Just so we’re clear, the flip side of that last statement is that if you’re a teen experiencing a natural desire to masturbate, there is something wrong with your relationship with God, because if you’re right with God, he will fulfill all of your needs. This kind of logic creates serious problems for evangelical teens.

This is similar to the logic that if you’re experiencing depression, there is something wrong with your relationship with God, because otherwise you would experience the joy God gives all his followers.

Anyway, back to Focus on the Family:

One of the best ways to deal with difficult or sensitive subjects of this kind is to talk over your questions with a caring, trustworthy adult – even if it seems embarrassing. Your parents or youth leader at church can discuss aspects of this issue that may seem troubling or confusing. You may even want to consider the option of getting some help from a professional Christian counselor.

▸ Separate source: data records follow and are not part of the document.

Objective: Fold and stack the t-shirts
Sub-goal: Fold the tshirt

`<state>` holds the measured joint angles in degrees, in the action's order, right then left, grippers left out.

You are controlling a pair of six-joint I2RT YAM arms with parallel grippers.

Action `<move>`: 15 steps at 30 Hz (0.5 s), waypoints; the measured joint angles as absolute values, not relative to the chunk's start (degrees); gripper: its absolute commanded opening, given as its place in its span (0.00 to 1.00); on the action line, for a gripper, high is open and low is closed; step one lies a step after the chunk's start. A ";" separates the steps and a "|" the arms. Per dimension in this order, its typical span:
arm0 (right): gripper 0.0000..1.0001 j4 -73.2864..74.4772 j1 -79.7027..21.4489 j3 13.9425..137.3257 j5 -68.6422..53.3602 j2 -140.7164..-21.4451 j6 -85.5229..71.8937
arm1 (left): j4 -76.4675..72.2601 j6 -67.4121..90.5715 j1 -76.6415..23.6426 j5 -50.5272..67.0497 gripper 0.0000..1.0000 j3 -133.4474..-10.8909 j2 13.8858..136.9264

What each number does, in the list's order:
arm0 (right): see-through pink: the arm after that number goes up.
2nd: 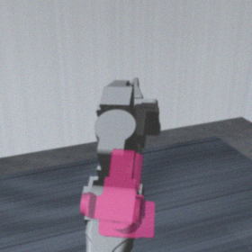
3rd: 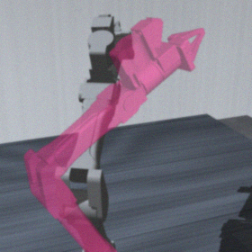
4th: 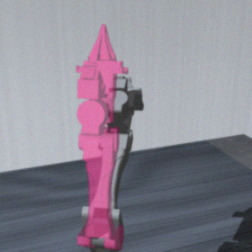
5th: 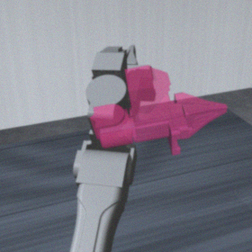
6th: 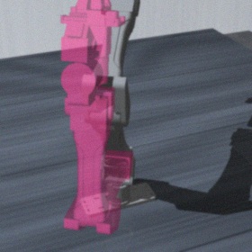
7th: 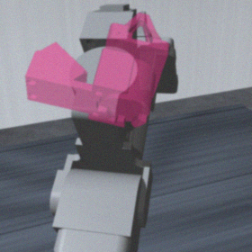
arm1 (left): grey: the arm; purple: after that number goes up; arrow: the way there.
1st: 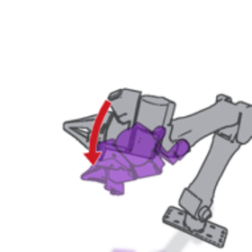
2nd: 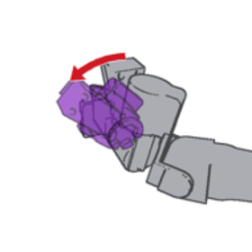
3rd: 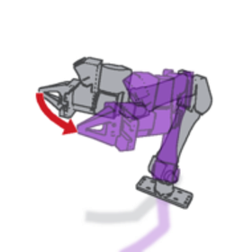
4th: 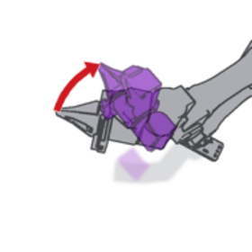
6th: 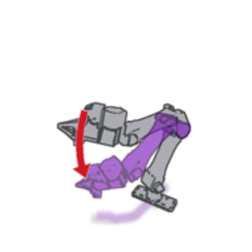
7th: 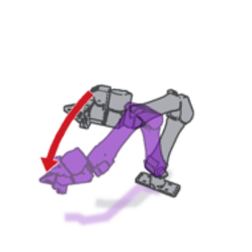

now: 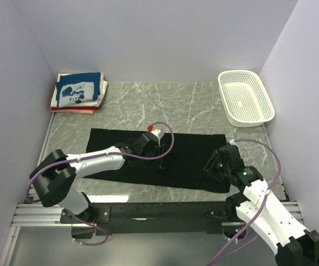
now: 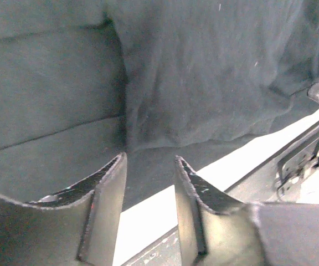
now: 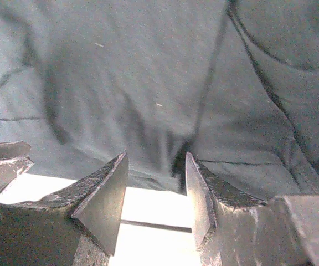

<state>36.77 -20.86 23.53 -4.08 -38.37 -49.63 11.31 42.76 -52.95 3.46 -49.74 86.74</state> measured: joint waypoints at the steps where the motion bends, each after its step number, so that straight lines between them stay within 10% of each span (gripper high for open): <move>1: 0.53 36.69 -20.86 24.56 -3.88 -38.50 -49.32 | 11.70 42.74 -52.49 3.14 0.45 -49.74 85.86; 8: 0.49 31.53 -20.86 27.33 -4.10 -46.65 -48.03 | 12.01 41.89 -49.69 1.19 0.18 -49.93 85.60; 15: 0.49 24.58 -20.86 27.53 -2.74 -59.44 -47.22 | 12.16 41.21 -49.60 -1.43 0.13 -49.23 91.90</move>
<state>24.58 -20.86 27.53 -2.74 -59.44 -47.22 12.16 41.21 -49.60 -1.43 -49.23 91.90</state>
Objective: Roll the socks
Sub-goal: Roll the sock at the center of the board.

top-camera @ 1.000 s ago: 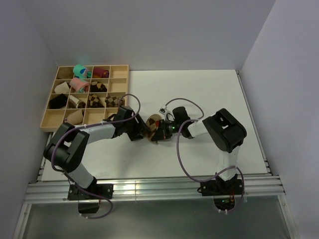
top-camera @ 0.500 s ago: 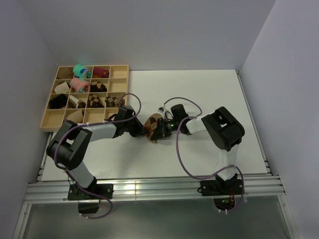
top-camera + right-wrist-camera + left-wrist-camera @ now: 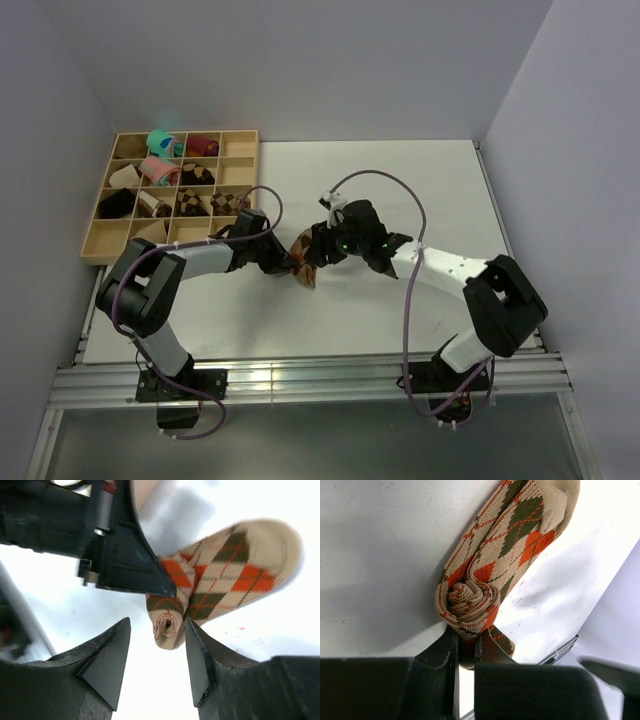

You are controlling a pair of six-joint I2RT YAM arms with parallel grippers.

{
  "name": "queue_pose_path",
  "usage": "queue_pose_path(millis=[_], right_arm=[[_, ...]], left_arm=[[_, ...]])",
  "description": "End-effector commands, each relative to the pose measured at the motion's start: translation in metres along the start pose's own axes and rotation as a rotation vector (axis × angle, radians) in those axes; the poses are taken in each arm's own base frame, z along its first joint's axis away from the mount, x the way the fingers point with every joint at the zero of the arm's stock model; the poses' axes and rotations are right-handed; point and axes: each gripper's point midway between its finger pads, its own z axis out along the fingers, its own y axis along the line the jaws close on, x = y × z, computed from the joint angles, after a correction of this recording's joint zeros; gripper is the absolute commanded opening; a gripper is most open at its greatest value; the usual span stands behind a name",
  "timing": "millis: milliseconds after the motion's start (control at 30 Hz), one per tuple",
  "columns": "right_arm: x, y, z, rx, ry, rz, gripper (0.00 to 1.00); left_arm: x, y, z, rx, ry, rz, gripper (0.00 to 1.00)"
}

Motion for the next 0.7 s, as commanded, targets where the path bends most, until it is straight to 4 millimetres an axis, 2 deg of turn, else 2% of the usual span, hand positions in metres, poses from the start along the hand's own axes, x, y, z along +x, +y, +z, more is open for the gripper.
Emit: queue_pose_path(millis=[0, 33, 133, 200, 400, 500, 533, 600, 667], right_arm=[[-0.013, -0.001, -0.008, 0.196, -0.039, -0.227, 0.56], [-0.017, 0.006, -0.006, 0.205, -0.048, -0.262, 0.56], [-0.009, 0.022, 0.002, 0.259, -0.025, -0.38, 0.58], [0.004, 0.032, 0.01, 0.275, 0.002, -0.45, 0.6], [0.014, 0.045, 0.021, 0.319, 0.007, -0.51, 0.64], [0.016, 0.042, 0.016, 0.309, 0.003, -0.423, 0.66], [0.011, 0.041, 0.015, 0.308, -0.001, -0.392, 0.65], [0.008, 0.022, 0.012, 0.339, 0.028, -0.316, 0.62], [0.0, 0.017, 0.013, 0.319, 0.041, -0.277, 0.6]], left_arm=[[0.016, 0.042, 0.0, -0.157, 0.072, 0.008, 0.01], [0.016, 0.043, -0.001, -0.161, 0.076, 0.008, 0.01], [0.018, 0.043, -0.002, -0.172, 0.093, 0.008, 0.0], [0.019, 0.043, -0.003, -0.178, 0.104, 0.013, 0.0], [0.024, 0.046, -0.008, -0.194, 0.137, 0.047, 0.01], [0.028, 0.052, -0.012, -0.212, 0.157, 0.085, 0.01], [0.028, 0.052, -0.014, -0.209, 0.158, 0.097, 0.01], [0.032, 0.055, -0.016, -0.206, 0.174, 0.122, 0.01], [0.035, 0.055, -0.017, -0.192, 0.193, 0.142, 0.01]])
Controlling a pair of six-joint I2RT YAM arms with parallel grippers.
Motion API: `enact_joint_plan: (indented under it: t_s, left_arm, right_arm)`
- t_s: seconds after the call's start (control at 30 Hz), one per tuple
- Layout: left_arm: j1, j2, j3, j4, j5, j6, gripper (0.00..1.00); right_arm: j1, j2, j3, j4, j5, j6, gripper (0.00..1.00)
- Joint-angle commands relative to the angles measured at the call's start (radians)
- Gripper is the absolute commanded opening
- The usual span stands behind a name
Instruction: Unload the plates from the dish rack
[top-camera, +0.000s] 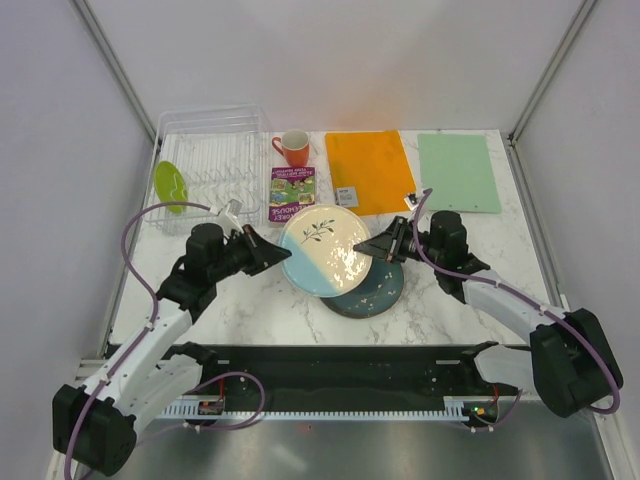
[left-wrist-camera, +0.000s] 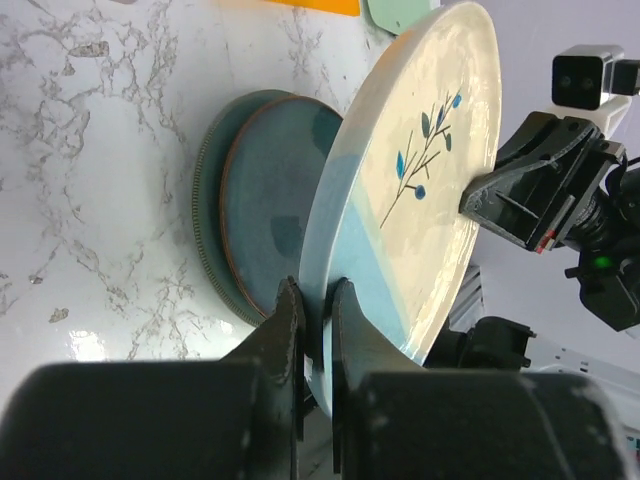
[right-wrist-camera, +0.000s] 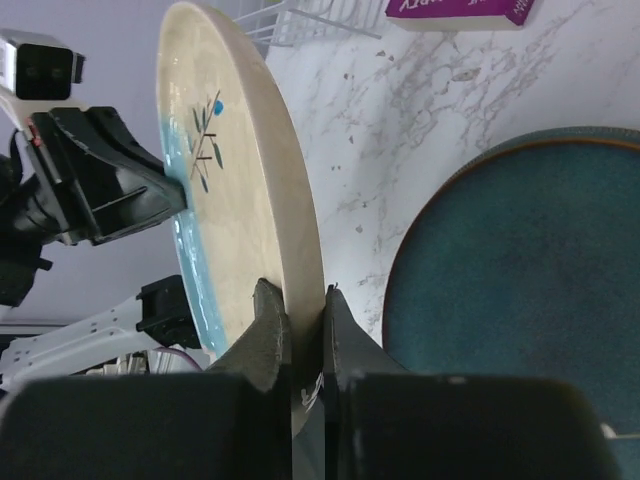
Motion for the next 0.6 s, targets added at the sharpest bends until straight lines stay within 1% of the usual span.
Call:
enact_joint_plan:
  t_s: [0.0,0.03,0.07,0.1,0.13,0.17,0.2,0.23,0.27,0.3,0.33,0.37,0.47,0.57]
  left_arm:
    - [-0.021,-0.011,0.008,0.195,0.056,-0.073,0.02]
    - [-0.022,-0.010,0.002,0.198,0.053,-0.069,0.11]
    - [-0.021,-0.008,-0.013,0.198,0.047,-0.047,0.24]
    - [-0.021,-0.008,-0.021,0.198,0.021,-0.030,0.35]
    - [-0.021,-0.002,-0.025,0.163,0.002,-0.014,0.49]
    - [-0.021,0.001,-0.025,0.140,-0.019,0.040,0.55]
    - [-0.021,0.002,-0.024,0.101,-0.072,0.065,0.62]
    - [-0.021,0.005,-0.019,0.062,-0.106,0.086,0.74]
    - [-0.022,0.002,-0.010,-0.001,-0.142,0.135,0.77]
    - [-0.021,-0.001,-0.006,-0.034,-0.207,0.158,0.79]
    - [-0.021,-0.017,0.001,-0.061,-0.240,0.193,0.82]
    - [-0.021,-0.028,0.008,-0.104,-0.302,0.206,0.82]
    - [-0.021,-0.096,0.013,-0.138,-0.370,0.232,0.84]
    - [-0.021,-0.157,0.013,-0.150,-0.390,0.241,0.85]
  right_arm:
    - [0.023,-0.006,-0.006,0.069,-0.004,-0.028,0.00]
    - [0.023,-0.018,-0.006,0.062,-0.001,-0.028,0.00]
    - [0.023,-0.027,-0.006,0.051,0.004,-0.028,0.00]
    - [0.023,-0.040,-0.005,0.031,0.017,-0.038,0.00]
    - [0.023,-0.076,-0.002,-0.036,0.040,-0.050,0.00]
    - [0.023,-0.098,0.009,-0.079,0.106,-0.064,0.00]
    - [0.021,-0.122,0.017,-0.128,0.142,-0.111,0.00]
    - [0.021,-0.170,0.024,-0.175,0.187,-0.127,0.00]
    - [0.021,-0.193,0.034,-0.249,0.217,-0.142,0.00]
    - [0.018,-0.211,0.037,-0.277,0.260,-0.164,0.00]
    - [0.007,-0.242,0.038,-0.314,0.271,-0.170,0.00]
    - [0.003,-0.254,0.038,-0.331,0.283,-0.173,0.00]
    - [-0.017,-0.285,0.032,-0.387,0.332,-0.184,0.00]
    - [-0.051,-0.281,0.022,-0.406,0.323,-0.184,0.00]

Call us. Our counselors would be happy to talk about your concerns with you over the phone, and they can also provide a list of qualified therapists practicing in your area. There’s no cost for this – it’s just a way we can show you our friendship.

Eep.

If I don’t miss my guess, these are the same people who get upset if transgender teens talk to a counselor without their parents’ consent. But apparently, asking teens to call Focus on the Family to talk to their counselors—who have what qualifications, exactly?—about their masturbatory habits is a-okay.

And evangelicals question what we mean when we purity culture critics talk about the shame we experienced growing up in evangelical churches. This is what we’re talking about.